Gaslighting: The Flexible Psychological Manipulation
Gaslighting someone long enough, and severely enough,
results in this happening to the target's mind.
At least, it feels that way!
Gaslighting–From Prank to Rank!
When “gaslighting” first came across my perceptual horizon, I was baffled, for the only thing which came to mind was the Victorian gaslight, yet this clearly wasn't that. Obviously, it referred to some sort of psychological tactic. Turns out I was right, for it derives from the cruel mental things done by Charles Boyer, the husband to his wife, Ingrid Bergman in the 1944 wartime film “Gaslight” in an effort to make her insane and prevent her from discovering his dark secret. What precipitated this post was that gaslighting was the basis of a recent episode of the hit show Blue Bloods. But instead of just her husband messing with her head, she also had his mistress to deal with, and the two went so far with it that the mistress became a faux marriage counselor the husband had found. Unsurprisingly, the marriage counselor, after seemingly listening attentively in several sessions, recommended divorce. Things got worse from there! But what I didn't expect in writing this was that it would reveal gaslighting also applied directly to me-on an enormous scale spanning most of my life.
Recognizing and dealing with gaslighting is hard enough when you're neurotypical, but what if you aren't and perhaps never were? This only makes gaslighting that much harder to deal with and the target that much more vulnerable. This is why, over and over again, we see things like this done to those least well positioned to protect themselves. Should you ever wind up in a group home, never sign over your Social Security Payee status because the owners tried to convince you that weren't fit to handle your own financial affairs.
Knew a lady who'd been through CIA-induced hell who did this, and the, ahem, generous recipients of her money allowed her only funds for cell phone, cigarettes and lady things. If she didn't do what they wanted, then she found herself looking bad and jonesing for smokes. Gaslighting can likewise be used by greedy would be heirs also, being a great way to make a case for mental incompetence, paving the way to vast wealth not otherwise obtainable from the person until after death.
Gaslighting can be something done as a prank, harassment, torment or even to induce what most of us would call a nervous breakdown or death. But it all revolves around the victim's perceptions and their manipulation by the gaslighter.
Let's start with a classic–moving or hiding someone's keys, but while still there to produce them quickly should, say, an emergency occur. Here, it is a harmless prank, one at best, barring a a tightly wound target, mildly and briefly annoying. There could be a mini-campaign of such incidents, say, as hazing for a fraternity or sorority. It could be used as an excuse to punish, as in messing up a perfectly made bed or disorganizing someone's footlocker, both known tactics employed by sadistic drill instructors for centuries.

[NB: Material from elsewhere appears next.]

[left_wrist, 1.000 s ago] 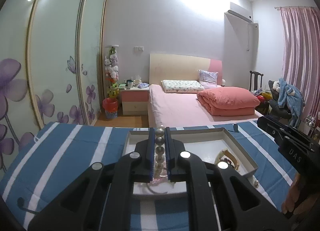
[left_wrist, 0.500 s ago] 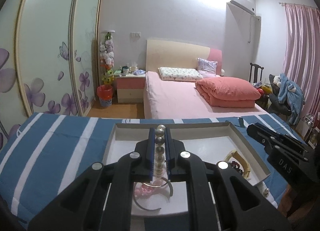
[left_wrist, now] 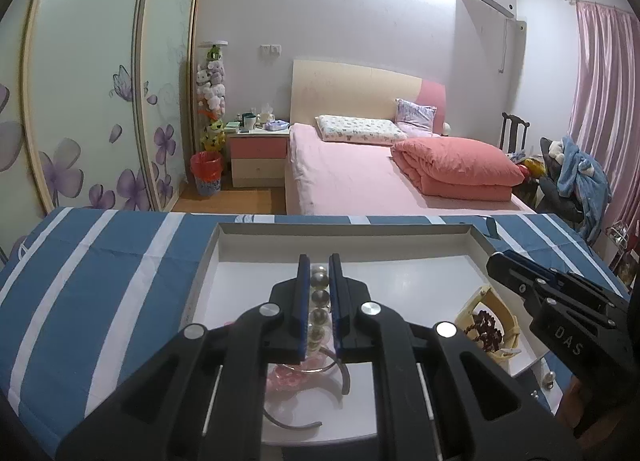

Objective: Organize jewelry
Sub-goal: 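Carry the pearl bracelet into the tray with the left tool while the right tool drops the stud there, then move the left tool to the silver earring cluster and close on it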

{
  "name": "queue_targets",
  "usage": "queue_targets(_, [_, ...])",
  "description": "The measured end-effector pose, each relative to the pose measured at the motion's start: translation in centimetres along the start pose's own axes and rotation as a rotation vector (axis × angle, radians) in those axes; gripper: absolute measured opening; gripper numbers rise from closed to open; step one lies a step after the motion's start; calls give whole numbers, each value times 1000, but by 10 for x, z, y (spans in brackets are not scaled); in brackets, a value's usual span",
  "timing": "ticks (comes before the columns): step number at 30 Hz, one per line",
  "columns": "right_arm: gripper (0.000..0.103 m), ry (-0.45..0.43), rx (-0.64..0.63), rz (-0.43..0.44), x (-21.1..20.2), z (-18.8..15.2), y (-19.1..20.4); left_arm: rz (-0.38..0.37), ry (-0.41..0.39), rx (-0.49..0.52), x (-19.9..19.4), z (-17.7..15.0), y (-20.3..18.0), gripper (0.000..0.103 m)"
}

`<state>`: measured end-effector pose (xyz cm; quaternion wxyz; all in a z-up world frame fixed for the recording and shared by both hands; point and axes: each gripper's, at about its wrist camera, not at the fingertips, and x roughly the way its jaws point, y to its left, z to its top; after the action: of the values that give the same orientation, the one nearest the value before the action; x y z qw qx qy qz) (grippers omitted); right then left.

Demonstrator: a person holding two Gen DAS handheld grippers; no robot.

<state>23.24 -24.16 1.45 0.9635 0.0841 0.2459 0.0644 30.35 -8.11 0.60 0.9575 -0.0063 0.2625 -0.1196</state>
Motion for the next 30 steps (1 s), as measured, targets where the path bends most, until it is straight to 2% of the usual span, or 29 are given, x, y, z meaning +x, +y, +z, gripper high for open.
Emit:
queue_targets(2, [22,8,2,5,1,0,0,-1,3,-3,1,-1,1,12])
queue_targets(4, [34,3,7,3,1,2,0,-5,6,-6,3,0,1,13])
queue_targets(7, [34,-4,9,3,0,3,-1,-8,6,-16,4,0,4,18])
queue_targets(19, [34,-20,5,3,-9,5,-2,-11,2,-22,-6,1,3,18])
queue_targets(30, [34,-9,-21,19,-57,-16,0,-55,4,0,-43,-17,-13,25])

Gaslighting can be used to hide something sensitive. During World War II, security measures for the first US first jet, the Bell P-59A Airacomet, included having the pilot wear a gorilla suit and smoke a cigar! Who would buy a tale of a plane with no prop (revealing the TOP SECRET item to be hidden, jet propulsion) with such a pilot? The story then becomes crazy on its face and doesn't get told. How many times have credible UFO witnesses who had rock solid accounts of structured objects behaving in impossible ways been told they saw Venus, a meteor, a flock of birds or even glowing swamp gas?
It can be used to wear down a person the government views as a threat, through inducing voices and sometimes hallucinations in the mind of the victim. Electronic torture which can not only negatively impact perception but the target's very ability to live! The system has been rigged not only to gainsay such claims, but to set up the victim for psychiatric ward treatment, possibly lifelong committal. Did you know that the APA (American Psychiatric Association), whose DSM (Diagnostic and Statistical Manual) details what is and isn't normalcy, is long under the control of the arch conspirators of Skull and Bones, resulting, among other things, in the replacement of the damning MPD (Multiple Personality Disorder), resulting from external trauma (Trauma Based Conditioning), with the far safer DID (Dissociative Identity Disorder), which is nebulous as to source. Obviously, justifiable concerns about being followed, the phone tapped, having the car tampered with, threats, electronic harassment and more–when they're all happening–become a case showing paranoia is present, right? Everyone has a breaking point, and gaslighting is a prime tool to induce the mind to snap. It can also make the target suicidal, which can be fatal.
But gaslighting can also be used to systematically mislead and sell programs and initiatives profoundly damaging to the people of a nation, all while the pols and pundits emphatically and many times over assure them, knowing full well they're lying, that it's for the people's benefit. A prime example of this was the first Gulf War where, after cavalcade of songs and dances as to why we were involved, the truth emerged. Ultimately, Bush Senior flat out said: “It's about the oil.”
This discussion is by no means exhaustive, but it should serve to provide a working awareness of gaslighting and what it can do. It should also serve as a warning to would be and active users of it for malicious purposes, for if detected, you could find yourselves on the receiving end of pent up and justifiable wrath, potentially resulting in ruin, hospitalization or death!